>>>

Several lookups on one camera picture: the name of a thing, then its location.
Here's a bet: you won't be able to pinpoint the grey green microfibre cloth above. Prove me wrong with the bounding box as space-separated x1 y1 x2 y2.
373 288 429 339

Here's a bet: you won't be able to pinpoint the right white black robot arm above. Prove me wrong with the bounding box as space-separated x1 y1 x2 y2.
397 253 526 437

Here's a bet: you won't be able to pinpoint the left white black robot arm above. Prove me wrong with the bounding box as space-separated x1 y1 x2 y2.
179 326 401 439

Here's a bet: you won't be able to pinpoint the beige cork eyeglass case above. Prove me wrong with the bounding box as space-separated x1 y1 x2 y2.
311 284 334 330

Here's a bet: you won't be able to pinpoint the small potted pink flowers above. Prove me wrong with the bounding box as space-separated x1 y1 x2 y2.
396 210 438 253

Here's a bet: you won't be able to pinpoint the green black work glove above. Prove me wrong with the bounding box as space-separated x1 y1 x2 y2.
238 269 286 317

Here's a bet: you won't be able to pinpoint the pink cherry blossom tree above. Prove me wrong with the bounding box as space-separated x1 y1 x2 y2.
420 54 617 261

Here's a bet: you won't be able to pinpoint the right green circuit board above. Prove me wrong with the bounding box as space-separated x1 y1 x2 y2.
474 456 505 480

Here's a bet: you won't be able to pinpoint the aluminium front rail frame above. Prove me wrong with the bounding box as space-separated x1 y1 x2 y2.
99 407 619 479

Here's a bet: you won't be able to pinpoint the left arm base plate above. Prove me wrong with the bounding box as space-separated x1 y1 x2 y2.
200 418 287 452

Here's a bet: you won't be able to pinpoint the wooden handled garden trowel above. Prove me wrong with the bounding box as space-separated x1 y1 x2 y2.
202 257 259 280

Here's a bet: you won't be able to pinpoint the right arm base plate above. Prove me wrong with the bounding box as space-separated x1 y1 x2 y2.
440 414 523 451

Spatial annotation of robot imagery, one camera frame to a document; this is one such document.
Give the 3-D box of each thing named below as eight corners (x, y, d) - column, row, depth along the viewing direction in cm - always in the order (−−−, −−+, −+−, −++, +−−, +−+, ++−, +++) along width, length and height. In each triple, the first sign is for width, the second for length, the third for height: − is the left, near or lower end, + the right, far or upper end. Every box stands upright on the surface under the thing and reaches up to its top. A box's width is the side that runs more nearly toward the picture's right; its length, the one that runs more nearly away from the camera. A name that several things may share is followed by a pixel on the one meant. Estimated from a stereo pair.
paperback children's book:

<<<
>>>

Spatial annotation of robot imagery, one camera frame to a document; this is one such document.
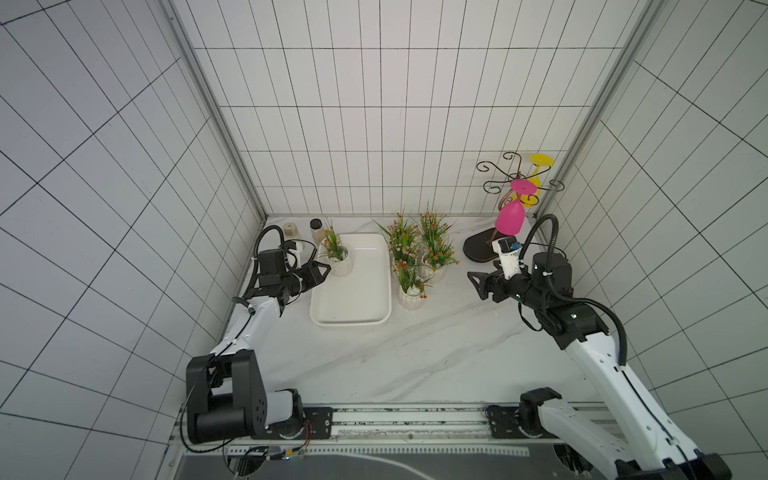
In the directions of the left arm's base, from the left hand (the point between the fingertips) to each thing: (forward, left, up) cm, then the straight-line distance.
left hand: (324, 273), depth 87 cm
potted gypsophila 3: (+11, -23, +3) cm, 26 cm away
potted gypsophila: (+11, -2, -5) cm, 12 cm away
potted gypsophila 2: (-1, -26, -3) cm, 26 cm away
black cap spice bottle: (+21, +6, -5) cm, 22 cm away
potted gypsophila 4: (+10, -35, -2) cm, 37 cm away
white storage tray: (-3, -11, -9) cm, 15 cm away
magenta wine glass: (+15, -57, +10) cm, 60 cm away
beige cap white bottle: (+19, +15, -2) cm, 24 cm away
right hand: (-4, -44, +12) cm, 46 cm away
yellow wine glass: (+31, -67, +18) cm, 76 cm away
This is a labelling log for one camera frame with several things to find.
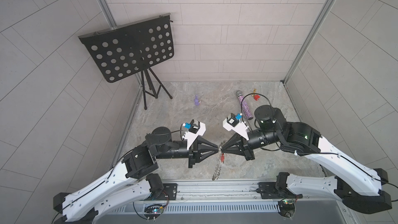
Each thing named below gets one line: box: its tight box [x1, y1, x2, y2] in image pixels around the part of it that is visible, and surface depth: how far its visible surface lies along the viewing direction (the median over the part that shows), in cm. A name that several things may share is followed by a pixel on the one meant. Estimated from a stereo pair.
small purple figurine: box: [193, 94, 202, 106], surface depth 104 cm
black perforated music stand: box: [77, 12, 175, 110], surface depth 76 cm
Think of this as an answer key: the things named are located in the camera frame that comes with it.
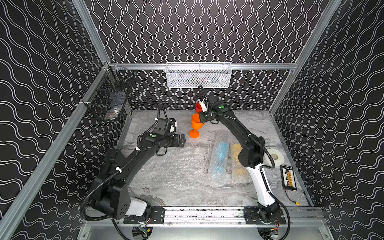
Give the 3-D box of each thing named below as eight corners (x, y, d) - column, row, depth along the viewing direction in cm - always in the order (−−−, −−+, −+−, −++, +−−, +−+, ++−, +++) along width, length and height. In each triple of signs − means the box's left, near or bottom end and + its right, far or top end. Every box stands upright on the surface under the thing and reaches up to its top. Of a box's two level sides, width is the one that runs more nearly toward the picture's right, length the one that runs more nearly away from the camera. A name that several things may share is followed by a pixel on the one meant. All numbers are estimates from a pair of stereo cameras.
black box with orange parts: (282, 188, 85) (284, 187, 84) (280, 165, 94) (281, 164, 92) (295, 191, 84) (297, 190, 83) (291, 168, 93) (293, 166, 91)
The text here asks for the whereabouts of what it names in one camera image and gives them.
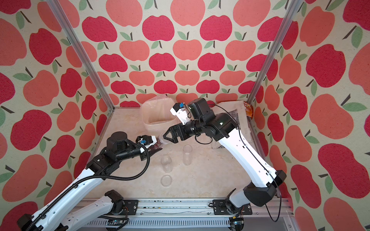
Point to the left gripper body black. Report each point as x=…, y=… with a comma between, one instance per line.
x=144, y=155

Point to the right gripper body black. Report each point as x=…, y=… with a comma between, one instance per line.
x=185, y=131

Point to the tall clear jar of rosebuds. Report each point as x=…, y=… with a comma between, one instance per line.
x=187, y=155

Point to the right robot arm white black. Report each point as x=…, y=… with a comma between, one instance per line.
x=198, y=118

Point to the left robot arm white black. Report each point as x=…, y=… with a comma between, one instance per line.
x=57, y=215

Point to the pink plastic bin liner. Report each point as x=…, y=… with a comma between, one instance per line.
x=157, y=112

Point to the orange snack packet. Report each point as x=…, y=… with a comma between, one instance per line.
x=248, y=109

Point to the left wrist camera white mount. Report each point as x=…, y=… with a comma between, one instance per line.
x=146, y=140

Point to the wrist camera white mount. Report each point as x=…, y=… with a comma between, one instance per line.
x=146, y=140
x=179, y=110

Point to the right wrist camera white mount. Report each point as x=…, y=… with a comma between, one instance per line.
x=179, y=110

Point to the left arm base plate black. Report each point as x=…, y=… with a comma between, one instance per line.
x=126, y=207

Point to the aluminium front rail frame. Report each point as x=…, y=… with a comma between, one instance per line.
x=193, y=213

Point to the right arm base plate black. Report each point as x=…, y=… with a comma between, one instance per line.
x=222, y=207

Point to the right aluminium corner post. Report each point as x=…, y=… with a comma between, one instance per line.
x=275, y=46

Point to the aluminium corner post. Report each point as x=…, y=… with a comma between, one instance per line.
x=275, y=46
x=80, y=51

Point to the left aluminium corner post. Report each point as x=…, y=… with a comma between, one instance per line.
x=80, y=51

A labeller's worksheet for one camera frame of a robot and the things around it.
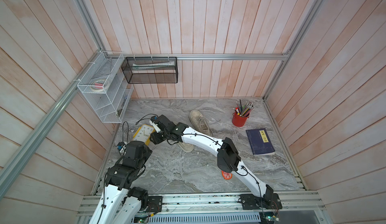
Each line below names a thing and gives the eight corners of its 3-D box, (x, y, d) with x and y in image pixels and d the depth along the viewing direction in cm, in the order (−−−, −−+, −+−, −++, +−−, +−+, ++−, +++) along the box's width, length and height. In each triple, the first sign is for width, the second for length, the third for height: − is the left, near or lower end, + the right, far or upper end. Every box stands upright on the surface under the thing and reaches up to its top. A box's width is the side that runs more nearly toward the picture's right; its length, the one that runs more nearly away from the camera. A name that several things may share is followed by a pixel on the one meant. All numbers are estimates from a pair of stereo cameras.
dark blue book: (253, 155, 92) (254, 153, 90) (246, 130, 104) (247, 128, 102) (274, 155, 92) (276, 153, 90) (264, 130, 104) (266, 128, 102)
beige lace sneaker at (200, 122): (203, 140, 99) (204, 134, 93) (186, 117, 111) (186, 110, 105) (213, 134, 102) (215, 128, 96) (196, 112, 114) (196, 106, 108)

<<<

Each line in the material with "book" in it must be reported.

paperback children's book:
dark blue book: (253, 155, 92) (254, 153, 90) (246, 130, 104) (247, 128, 102) (274, 155, 92) (276, 153, 90) (264, 130, 104) (266, 128, 102)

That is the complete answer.